*The data*.
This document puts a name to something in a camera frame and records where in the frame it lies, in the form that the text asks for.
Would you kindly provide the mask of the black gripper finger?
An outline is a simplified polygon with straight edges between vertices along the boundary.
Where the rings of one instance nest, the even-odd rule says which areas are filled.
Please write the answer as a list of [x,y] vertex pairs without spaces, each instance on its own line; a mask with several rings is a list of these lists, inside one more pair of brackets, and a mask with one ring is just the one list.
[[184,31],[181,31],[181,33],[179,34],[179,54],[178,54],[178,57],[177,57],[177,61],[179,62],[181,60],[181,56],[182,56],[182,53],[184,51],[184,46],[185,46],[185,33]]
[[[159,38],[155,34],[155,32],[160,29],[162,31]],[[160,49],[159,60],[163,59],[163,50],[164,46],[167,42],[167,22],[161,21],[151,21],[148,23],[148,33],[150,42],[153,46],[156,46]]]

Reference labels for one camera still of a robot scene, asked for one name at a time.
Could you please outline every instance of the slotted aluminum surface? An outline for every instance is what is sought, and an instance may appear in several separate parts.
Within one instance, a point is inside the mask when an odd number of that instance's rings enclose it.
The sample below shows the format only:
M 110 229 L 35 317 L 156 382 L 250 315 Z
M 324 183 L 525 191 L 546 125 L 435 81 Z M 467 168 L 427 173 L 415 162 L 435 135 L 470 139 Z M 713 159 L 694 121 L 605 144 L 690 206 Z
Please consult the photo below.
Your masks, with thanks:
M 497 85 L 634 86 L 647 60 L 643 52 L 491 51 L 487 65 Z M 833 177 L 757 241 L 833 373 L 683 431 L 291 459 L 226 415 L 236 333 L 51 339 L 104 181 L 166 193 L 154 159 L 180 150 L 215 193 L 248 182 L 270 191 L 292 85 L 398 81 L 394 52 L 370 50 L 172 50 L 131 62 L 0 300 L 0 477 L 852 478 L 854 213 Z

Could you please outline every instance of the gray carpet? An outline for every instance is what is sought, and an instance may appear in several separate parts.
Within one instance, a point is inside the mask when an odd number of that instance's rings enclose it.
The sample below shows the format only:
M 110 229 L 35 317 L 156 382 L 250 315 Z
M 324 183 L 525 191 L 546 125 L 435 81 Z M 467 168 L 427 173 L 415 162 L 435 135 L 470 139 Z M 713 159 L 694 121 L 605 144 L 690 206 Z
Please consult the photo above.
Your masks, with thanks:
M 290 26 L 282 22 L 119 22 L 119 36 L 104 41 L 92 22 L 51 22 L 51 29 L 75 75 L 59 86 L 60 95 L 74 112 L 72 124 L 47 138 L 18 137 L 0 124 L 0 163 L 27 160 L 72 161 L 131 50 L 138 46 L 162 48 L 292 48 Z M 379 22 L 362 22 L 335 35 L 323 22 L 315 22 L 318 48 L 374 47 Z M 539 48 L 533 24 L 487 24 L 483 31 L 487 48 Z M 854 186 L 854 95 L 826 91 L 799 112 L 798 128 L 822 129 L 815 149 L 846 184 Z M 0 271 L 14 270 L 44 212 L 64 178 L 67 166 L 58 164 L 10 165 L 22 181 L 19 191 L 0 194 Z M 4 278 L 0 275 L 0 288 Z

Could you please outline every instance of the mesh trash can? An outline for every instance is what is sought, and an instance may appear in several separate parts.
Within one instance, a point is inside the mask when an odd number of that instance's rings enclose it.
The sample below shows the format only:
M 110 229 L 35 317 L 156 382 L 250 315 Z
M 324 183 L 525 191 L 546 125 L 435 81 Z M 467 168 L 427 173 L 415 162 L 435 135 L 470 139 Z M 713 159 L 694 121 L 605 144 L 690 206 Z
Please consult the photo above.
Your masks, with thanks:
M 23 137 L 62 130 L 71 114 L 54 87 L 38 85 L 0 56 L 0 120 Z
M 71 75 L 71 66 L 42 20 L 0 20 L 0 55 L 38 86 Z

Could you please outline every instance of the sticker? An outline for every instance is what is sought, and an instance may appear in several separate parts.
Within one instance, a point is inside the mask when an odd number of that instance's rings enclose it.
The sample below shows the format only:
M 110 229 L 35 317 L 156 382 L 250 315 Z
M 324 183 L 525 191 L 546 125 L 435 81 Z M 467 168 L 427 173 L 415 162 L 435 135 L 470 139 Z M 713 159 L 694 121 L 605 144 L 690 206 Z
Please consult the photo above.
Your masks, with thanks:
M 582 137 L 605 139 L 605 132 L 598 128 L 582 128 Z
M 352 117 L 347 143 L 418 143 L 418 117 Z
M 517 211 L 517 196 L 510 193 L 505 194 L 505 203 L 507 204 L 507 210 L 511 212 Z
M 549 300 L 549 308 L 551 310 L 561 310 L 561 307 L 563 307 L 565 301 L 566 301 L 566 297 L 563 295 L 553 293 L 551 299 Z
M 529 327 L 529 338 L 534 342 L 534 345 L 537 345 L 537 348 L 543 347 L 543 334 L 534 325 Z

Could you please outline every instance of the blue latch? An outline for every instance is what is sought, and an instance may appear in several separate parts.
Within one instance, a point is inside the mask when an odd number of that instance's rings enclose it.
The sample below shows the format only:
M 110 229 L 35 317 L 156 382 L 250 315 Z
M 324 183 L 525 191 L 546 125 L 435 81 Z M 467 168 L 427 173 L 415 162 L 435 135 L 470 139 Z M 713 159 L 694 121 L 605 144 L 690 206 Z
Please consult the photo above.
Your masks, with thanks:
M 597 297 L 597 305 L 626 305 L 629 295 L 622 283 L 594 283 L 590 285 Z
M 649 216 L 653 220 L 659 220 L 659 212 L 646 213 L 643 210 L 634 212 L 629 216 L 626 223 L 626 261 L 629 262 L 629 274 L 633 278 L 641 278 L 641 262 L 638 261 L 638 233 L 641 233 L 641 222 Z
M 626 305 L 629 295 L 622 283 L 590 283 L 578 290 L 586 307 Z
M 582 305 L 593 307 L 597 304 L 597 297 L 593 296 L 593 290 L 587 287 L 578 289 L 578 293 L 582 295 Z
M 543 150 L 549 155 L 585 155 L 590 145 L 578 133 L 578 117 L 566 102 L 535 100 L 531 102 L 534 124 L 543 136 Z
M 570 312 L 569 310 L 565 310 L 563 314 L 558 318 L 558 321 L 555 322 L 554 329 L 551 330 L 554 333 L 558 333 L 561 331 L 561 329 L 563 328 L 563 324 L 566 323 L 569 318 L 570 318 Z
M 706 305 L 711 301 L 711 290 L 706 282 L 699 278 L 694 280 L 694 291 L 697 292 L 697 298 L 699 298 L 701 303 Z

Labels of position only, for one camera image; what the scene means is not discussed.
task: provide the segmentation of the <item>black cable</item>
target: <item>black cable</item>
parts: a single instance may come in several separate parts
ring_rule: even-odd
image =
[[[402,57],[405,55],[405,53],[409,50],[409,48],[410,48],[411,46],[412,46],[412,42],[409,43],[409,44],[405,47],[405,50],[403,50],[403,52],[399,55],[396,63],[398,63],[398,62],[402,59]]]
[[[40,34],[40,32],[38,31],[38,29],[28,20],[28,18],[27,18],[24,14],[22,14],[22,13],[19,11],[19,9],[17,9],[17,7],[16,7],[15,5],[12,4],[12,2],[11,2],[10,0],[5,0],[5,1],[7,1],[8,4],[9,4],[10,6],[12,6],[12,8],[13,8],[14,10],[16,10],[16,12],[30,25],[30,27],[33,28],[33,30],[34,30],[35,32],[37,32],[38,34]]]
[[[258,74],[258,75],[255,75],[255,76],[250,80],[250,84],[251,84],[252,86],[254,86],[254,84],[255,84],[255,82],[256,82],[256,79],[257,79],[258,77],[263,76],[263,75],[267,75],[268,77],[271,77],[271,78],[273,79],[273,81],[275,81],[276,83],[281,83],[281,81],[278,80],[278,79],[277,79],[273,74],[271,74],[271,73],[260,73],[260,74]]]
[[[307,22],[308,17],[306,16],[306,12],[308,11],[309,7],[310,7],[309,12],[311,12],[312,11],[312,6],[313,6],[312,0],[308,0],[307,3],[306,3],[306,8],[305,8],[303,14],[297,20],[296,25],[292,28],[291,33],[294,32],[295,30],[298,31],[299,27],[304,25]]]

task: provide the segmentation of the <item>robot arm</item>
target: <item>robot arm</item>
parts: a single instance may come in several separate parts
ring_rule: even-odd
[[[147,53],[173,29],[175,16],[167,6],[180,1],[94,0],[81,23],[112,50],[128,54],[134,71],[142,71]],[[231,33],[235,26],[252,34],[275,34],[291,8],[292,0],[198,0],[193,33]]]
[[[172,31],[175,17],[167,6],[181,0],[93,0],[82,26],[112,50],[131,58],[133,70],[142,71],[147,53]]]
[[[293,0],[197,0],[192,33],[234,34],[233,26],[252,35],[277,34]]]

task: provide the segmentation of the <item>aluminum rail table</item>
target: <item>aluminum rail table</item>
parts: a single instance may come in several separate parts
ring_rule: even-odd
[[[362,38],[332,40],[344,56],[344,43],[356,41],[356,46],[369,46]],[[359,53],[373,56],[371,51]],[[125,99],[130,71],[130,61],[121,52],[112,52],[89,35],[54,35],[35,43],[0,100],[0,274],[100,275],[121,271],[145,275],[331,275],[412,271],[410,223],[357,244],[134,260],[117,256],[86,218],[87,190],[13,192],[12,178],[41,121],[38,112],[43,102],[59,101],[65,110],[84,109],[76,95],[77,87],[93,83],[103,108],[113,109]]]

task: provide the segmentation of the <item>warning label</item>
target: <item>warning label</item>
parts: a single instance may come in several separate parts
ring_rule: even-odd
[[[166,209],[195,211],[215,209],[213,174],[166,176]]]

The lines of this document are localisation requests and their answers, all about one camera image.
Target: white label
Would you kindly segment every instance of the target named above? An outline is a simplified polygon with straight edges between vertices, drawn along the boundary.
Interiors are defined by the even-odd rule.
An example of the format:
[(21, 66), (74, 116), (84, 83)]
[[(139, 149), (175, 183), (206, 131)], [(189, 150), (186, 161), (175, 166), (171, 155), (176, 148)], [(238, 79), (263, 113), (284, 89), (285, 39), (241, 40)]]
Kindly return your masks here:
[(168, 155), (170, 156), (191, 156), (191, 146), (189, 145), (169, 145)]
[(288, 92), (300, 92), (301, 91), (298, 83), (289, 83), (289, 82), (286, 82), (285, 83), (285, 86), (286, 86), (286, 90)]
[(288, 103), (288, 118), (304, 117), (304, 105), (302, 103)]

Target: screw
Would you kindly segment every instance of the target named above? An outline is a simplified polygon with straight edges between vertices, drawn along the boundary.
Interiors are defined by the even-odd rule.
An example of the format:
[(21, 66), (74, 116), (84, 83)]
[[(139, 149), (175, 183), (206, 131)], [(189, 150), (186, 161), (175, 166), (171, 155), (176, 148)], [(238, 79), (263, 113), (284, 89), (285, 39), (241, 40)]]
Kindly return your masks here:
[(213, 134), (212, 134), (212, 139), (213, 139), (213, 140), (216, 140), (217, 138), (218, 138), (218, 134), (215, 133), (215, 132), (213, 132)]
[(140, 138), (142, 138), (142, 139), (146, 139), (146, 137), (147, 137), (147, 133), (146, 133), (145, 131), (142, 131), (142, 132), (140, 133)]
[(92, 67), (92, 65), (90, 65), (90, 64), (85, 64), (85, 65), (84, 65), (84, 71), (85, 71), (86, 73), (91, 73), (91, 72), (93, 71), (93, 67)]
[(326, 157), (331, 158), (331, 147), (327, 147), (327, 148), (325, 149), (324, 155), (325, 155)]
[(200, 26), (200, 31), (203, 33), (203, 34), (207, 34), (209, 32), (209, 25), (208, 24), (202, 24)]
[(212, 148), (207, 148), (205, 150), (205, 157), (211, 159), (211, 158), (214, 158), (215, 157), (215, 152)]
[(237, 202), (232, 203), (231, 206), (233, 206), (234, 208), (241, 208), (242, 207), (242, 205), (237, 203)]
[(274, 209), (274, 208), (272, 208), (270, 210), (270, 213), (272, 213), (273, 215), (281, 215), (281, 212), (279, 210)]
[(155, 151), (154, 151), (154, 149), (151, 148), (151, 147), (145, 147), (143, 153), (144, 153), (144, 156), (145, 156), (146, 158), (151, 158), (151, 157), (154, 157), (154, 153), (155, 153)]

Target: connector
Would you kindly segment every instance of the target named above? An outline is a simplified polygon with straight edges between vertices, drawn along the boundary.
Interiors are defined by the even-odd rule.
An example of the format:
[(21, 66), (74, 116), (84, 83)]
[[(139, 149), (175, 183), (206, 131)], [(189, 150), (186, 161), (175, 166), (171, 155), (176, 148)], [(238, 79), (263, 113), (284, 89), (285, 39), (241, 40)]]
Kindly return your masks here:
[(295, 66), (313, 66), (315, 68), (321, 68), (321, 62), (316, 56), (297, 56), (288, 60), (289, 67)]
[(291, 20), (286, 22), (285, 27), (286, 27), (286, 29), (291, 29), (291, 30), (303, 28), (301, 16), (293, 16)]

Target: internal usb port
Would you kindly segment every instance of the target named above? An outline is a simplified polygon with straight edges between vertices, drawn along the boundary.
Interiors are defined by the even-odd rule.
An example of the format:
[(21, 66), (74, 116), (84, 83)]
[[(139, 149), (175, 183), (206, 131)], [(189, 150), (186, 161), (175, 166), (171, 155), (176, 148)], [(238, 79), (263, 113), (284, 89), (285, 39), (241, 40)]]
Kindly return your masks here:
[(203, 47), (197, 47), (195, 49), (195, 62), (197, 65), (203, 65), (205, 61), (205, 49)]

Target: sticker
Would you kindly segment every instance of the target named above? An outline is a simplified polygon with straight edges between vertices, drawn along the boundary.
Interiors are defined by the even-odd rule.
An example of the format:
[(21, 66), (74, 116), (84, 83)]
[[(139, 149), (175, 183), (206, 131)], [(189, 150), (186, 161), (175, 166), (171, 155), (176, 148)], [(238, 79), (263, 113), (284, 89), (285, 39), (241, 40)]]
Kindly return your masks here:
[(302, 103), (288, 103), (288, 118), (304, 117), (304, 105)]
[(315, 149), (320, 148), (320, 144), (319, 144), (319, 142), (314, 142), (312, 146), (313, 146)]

*Try it*. The word "camera" is the filter: copy every line of the listing above that contains it.

*Written response*.
This document puts a name to something in a camera frame and records where in the frame it lies, in the form that the text asks for.
Reference labels for one camera still of a robot scene, asked for one name at a time.
Labels of position only, for one camera image; what the scene means is not discussed.
The lines of this document are localisation requests and their answers, all about one camera image.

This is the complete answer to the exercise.